予備校講師が勧める本が必ずしも正しいとは限らず、講師が書いた本を販売するために勧めている可能性があるからです。

ポイント② 過去問を徹底的に分析する

  • 過去問の解説が詳しい
  • 頻出問題や今後出そうな問題をすべて正解できる
  • 問題の出題意図や考えがわかる

過去問演習は早めに取り組んで、徹底的に分析をしましょう。頻出問題や今後出そうな問題を予想できれば、合格しやすくなります。

とくに同じ問題や同じ分野が頻繁に出るときは、念入りに対策をしましょう。ほかにも余裕があれば、出題者の意図も理解すると試験の対策がしやすくなります。

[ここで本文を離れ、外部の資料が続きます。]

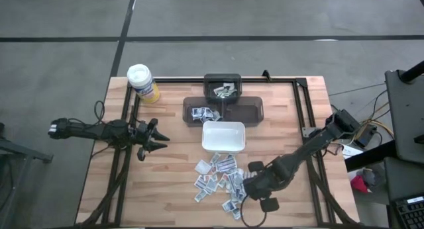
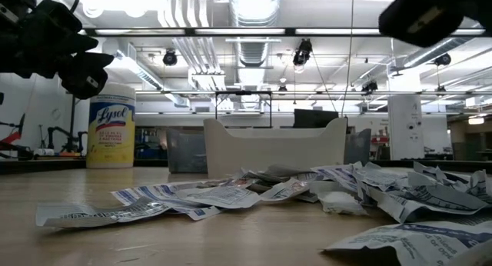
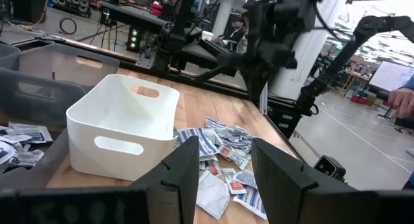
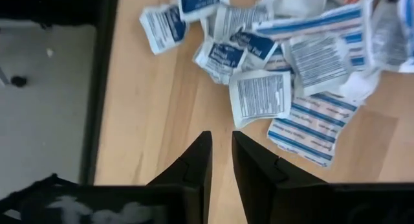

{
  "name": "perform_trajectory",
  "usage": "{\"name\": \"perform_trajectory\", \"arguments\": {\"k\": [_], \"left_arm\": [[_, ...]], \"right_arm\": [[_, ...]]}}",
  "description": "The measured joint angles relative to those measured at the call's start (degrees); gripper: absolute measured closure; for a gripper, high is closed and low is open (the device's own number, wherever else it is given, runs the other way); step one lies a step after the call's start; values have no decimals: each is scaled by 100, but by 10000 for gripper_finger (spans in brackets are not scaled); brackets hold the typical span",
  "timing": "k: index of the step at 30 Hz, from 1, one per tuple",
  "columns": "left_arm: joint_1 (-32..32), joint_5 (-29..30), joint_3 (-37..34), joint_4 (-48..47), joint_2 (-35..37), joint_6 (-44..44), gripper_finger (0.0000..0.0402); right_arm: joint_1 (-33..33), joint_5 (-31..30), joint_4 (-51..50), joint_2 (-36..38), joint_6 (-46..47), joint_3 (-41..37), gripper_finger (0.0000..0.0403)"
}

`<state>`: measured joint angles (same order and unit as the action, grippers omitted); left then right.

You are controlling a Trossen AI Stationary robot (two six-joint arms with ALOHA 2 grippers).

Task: Pick & Place First Aid Supplies
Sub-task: Put the alcohol pad into the left black bin

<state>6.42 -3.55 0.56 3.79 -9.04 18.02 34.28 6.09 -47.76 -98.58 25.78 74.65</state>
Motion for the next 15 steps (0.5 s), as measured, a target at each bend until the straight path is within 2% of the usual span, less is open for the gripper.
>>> {"name": "perform_trajectory", "arguments": {"k": [15], "left_arm": [[0, -1, 0, 1, 0, 0, 266]], "right_arm": [[0, 1, 28, -528, -260, 0, 279]]}}
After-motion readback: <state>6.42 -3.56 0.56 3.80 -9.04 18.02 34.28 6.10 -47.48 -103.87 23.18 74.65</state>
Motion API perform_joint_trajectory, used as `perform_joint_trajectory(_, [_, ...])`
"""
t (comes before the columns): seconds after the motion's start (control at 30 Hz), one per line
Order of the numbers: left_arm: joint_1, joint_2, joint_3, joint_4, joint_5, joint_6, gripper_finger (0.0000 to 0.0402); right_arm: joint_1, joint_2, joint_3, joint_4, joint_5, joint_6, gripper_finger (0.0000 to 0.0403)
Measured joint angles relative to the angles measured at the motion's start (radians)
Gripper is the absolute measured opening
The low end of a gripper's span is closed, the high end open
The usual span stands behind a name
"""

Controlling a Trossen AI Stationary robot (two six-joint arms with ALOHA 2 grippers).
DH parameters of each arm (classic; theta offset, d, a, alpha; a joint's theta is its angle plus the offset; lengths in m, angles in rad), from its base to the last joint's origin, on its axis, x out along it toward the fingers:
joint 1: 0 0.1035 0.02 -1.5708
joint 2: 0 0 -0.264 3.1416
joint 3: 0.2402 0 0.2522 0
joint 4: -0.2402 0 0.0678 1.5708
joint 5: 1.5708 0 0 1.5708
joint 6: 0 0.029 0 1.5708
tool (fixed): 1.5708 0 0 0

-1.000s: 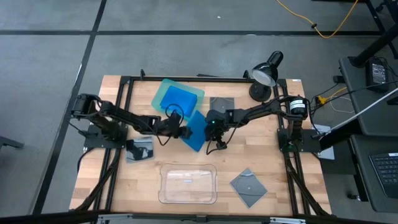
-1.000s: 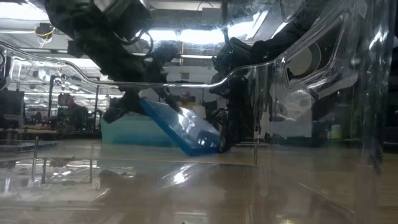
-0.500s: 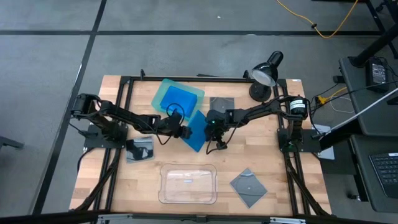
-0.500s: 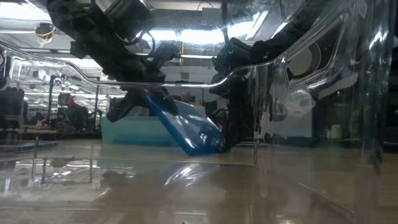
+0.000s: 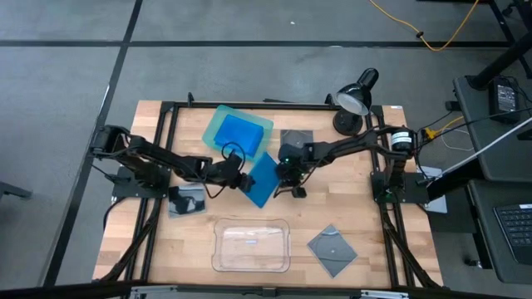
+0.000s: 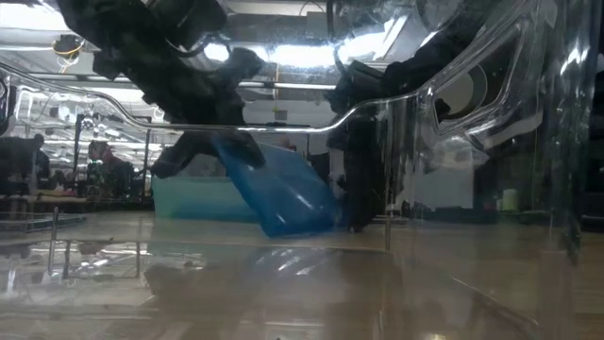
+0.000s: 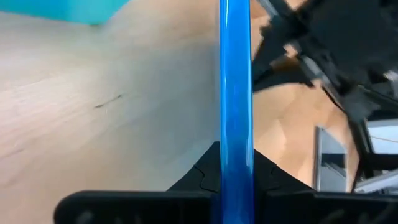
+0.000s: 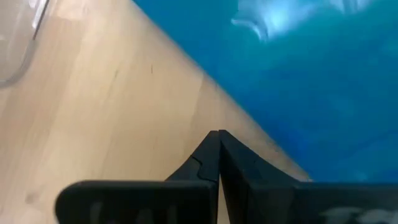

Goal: Pick & place jewel cases by type
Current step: Put the blue cd case into the green bin

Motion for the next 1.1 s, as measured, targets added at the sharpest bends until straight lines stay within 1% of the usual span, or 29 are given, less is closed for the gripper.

出題者は行政書士の資格を与えることを考えておらず、取得後の活躍を考えて問題を出題します。

ポイント③ 体調管理に気をつける

勉強のテクニックではありませんが、体調管理に気をつけることも学習効率を改善する一つの方法です。

体調が悪くなれば、知識を記憶したり、物事を理解したいるするのに苦労するからです。具体的には、コロナウイルスに感染すれば、咳や風邪の症状が出てしまい集中できなくなります。

毎日体調管理をすれば、勉強の時間を十分に確保しやすくなるため、合格しやすくなります。試験の前日に体調不良になれば、試験に集中できず、不合格になるリスクも。

そのため体調管理に気をつけなければ、学習効率が落ちてしまいます。